Credit: LIST

The Luxembourg Institute of Science and Technology (LIST) has announced its new role as representative for the Luxembourgish language within the European Language Equality (ELE) project.

Funded by the European Union (EU), the ELE project is a consortium of 52 partners from across the bloc representing the languages of each country. ELE aims to develop an agenda and a roadmap for achieving full digital language equality in Europe by 2030.

Fighting the cause for Luxembourg and the Luxembourgish language is LIST as the country's only representative within the consortium.

Heading up the project at LIST is Dr Dimitra Anastasiou, a data science and analytics researcher in the IT for Innovations Services department. Explaining her role in ELE, she said: "What I have done is to collect metadata about anything that has to do with Luxembourgish, meaning data resources, text documents either bilingual or monolingual, dictionaries and glossaries etc, as well as any tools and applications that promote Luxembourgish or are written in Luxembourgish".

In January 2022, Dr Anastasiou submitted a report regarding the metadata collected that included the landscape of language technology for Luxembourgish, including available tools and resources as well as projects, initiatives and stakeholders. This report was also sent to the University of Luxembourg where the Luxembourgish language can be studied, as well as to the government’s Luxembourgish Language Commissioner Marc Barthelemy and the Zenter fir d'Lëtzebuerger Sprooch (ZLS), as the report makes frequent reference to Luxembourgish spelling and the ZLS is the centre responsible for this.

However, promoting Luxembourgish is not as easy as promoting the country’s other official languages, French and German, as Dr Anastasiou explained: "It is difficult because Luxembourgish is an under-resourced language so there’s a lot of data lacking.

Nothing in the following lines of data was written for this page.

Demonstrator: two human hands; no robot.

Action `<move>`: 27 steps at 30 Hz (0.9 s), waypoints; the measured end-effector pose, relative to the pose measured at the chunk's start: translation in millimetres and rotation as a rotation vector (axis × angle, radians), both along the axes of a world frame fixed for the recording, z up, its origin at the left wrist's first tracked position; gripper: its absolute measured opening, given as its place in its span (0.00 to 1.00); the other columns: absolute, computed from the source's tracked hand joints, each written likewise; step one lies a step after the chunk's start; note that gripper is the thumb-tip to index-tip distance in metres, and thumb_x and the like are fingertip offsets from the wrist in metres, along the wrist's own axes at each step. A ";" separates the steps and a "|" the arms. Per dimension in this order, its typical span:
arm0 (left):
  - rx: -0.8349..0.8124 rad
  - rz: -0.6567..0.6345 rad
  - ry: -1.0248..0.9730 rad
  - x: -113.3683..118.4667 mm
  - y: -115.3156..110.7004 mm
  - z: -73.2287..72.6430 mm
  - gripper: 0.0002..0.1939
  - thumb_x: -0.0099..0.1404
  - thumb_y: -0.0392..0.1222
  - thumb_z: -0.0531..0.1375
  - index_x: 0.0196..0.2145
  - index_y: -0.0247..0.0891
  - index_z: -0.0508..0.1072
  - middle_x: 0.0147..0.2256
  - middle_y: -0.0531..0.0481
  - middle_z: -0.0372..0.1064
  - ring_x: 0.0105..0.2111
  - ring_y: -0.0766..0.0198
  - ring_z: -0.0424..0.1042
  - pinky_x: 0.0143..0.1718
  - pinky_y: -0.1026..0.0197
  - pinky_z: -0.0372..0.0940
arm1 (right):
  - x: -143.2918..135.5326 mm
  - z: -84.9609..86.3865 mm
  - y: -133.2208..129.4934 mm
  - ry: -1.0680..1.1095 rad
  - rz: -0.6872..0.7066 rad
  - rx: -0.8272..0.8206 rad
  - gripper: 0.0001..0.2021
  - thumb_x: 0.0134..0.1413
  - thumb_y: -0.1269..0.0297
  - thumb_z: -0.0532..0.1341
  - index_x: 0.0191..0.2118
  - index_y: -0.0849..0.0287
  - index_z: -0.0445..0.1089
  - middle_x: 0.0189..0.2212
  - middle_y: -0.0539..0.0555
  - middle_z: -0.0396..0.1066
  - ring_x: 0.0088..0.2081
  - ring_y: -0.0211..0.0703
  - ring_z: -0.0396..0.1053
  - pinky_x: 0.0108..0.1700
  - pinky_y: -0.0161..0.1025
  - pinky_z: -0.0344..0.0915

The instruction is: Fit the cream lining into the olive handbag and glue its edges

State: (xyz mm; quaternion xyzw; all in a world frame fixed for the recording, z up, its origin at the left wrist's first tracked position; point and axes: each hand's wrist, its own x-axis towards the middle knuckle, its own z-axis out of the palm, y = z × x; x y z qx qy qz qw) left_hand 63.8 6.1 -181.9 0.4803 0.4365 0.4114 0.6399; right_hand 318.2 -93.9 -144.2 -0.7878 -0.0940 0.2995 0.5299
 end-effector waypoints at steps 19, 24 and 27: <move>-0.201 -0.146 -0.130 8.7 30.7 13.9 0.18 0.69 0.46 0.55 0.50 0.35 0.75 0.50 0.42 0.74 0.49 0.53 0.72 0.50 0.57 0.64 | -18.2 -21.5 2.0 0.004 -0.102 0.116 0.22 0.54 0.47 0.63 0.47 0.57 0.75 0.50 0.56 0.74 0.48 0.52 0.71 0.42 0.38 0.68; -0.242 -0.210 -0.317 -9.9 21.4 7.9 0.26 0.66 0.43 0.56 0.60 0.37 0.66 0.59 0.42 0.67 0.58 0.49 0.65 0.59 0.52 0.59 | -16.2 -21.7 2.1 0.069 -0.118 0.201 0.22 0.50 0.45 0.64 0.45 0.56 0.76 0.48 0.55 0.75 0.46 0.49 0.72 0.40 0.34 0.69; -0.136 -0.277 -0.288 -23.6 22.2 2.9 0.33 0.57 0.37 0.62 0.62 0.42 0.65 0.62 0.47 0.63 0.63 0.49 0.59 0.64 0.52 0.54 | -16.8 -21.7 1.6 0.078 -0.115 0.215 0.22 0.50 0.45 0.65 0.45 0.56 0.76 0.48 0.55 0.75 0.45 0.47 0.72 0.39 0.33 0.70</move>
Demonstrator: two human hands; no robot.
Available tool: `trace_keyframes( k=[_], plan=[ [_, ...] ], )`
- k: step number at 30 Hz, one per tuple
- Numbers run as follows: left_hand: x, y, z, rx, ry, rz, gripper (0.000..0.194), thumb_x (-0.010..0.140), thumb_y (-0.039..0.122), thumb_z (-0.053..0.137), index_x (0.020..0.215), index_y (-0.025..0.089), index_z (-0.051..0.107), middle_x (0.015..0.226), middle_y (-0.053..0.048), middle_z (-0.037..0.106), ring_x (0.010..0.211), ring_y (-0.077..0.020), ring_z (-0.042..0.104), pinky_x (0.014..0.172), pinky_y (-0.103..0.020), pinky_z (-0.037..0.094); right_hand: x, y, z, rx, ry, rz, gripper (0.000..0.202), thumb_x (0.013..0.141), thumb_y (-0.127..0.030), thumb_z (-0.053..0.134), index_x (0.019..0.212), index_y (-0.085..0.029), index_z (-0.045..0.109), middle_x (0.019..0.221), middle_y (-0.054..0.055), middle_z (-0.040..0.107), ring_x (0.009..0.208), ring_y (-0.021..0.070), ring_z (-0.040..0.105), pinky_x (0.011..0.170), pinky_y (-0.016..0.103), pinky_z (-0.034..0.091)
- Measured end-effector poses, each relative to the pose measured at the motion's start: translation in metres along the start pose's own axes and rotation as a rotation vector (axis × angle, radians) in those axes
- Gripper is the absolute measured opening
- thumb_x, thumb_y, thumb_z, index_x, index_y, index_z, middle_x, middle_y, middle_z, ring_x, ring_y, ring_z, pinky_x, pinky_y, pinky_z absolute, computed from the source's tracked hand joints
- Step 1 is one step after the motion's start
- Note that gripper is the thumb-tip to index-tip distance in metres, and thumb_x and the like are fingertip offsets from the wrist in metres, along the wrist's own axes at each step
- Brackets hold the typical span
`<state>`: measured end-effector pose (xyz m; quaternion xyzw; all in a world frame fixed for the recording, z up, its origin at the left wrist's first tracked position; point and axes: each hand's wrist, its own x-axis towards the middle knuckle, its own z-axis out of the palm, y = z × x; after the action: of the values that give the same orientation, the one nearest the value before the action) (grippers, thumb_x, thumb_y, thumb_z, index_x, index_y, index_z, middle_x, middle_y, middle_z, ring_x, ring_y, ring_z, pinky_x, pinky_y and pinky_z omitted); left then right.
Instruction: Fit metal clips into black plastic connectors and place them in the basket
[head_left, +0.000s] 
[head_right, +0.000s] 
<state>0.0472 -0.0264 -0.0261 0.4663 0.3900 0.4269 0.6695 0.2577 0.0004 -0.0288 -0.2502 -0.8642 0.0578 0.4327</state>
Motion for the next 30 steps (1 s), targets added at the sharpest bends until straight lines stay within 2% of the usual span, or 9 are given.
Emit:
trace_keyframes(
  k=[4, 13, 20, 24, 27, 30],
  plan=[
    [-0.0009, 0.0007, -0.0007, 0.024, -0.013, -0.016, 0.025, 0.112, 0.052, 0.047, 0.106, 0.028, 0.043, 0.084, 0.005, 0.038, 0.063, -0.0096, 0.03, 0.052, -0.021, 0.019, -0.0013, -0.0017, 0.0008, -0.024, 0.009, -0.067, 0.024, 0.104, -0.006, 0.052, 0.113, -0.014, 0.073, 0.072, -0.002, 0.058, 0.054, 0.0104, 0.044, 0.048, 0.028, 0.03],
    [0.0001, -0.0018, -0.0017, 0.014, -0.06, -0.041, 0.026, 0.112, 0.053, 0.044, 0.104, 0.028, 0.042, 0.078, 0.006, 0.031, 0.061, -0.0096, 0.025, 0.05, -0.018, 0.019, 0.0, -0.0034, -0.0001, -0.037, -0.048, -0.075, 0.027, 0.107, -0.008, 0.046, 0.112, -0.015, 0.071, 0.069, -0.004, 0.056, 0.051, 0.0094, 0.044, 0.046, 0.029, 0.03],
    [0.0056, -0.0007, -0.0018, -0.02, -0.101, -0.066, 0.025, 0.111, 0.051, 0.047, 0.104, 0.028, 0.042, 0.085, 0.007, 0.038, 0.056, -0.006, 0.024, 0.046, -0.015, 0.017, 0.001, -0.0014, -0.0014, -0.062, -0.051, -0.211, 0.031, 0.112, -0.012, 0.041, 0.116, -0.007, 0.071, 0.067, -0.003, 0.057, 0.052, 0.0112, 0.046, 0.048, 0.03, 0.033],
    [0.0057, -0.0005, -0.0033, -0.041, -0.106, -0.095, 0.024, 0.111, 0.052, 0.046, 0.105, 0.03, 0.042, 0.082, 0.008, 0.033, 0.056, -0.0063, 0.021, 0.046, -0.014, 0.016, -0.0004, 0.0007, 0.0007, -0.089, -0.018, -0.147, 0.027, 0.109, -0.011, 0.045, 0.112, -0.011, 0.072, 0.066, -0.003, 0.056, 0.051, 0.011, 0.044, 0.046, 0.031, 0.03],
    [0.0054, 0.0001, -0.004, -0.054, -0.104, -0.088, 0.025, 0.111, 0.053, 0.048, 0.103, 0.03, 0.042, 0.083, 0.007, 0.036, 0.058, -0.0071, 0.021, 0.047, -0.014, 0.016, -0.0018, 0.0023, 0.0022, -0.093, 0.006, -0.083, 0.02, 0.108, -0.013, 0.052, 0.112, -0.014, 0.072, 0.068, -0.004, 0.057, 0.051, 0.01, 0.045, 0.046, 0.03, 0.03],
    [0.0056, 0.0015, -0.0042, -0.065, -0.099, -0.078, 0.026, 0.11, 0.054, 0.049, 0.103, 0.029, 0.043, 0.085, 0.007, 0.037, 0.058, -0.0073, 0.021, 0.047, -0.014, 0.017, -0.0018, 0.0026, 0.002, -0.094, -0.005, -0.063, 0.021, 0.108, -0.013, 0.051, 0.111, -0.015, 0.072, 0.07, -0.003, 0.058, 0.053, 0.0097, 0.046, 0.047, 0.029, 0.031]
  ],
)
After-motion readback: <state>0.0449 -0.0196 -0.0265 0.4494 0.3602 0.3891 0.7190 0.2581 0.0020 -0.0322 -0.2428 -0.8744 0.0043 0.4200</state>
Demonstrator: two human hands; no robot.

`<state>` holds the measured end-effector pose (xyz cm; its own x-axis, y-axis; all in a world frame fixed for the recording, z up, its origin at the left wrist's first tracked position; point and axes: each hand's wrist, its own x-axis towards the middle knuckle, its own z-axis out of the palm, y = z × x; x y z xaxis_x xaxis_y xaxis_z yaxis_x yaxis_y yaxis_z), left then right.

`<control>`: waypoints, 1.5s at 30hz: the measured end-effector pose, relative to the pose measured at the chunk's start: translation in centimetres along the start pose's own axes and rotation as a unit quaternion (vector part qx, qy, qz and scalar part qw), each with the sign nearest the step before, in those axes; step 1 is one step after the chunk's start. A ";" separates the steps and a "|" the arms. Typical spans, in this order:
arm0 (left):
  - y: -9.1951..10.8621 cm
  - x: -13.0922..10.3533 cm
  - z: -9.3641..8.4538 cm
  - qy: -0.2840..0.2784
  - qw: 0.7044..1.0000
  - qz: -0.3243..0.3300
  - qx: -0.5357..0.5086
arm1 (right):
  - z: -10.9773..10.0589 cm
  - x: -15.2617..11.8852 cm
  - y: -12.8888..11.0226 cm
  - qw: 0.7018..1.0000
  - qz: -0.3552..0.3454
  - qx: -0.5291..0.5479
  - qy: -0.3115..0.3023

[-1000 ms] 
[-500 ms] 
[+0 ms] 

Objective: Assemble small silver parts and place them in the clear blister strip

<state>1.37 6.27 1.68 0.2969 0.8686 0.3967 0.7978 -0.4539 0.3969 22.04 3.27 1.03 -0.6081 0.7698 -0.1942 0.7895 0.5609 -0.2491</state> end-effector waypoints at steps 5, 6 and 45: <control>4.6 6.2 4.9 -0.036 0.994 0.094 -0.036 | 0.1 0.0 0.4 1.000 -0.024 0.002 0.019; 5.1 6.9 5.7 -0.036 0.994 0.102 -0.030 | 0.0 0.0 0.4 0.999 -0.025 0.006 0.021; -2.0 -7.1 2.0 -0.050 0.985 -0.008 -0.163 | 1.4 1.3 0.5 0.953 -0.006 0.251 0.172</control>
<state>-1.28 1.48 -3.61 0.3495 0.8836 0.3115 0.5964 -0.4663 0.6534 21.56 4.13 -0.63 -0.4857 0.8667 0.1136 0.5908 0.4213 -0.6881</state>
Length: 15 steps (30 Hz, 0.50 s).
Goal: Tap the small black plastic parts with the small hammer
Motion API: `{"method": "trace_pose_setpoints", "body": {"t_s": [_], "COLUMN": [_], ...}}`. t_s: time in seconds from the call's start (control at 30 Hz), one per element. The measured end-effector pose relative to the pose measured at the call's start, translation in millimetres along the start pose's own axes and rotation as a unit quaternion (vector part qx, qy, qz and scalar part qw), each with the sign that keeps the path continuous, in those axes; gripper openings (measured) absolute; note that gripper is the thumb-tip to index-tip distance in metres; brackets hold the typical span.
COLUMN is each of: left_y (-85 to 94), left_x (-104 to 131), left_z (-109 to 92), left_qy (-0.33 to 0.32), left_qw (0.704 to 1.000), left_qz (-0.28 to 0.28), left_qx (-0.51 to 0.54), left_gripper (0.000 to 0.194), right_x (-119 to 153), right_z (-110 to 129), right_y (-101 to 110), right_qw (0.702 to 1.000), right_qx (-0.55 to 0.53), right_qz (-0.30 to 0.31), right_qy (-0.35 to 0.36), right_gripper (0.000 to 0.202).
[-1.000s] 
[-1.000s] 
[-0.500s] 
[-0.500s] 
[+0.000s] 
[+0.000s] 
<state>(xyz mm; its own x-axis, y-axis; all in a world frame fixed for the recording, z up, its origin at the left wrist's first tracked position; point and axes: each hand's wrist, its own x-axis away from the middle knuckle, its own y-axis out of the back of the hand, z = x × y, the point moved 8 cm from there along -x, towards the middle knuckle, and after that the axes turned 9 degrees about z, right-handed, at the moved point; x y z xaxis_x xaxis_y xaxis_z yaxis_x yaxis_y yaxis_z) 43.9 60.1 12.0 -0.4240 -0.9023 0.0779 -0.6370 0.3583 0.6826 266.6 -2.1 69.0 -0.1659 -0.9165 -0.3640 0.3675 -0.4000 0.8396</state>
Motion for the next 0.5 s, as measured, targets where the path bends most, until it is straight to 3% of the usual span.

I would say the reason for that is because Luxembourg is so multilingual and multinational with [the] percentage of foreigners reaching almost 50%. Everyone speaks French, German or English, so people communicate in another language apart from Luxembourgish because they don’t need to".

"The second reason it is difficult is because it is not currently an official EU language, which means that official EU documents are not translated into Luxembourgish", she continued.

Should Luxembourgish eventually reach official EU status, however, it will have a significant impact on language technology as a large amount of data will be created. "All the EU websites will be in Luxembourgish and through data crawling a lot of data will be processed", said Dr Anastasiou. "However, this entails a high investment both in terms of cost and time to translate all EU official documents into Luxembourgish, which should be taken into account by many stakeholders".

The ELE project is a direct response to the resolution “Language equality in the digital age”, which was passed by the European Parliament in a landslide vote in September 2018. It takes into account more than 70 languages.

The involvement of Luxembourgish in this project therefore raises the question of whether it could be a step towards Luxembourgish becoming an official EU language. The answer, according to Dr Anastasiou, is yes. 

"It is a long-term vision of institutions, organisations and the government to promote Luxembourgish and have it in a digital well-represented form and we have seen the recent arrival of language technology projects, like the Chatbot. It shows that LIST has received funding in the past few years regarding language technology, so I am very optimistic about the future as one project brings another", she said, before adding: "I would like to continue working on natural language processing as I see it as a very promising domain in many disciplines like bio and health informatics, banking, entertainment and communication".

The ELE project at LIST, and indeed across Europe, is set to continue until June 2023, with a possible follow-up thereafter.

LIST is also a national competence centre in a sister project of ELE, the European Language Grid (ELG), whose aim is to create a powerful and scalable language technology platform using a grid architecture with thousands of datasets and hundreds of language technology services.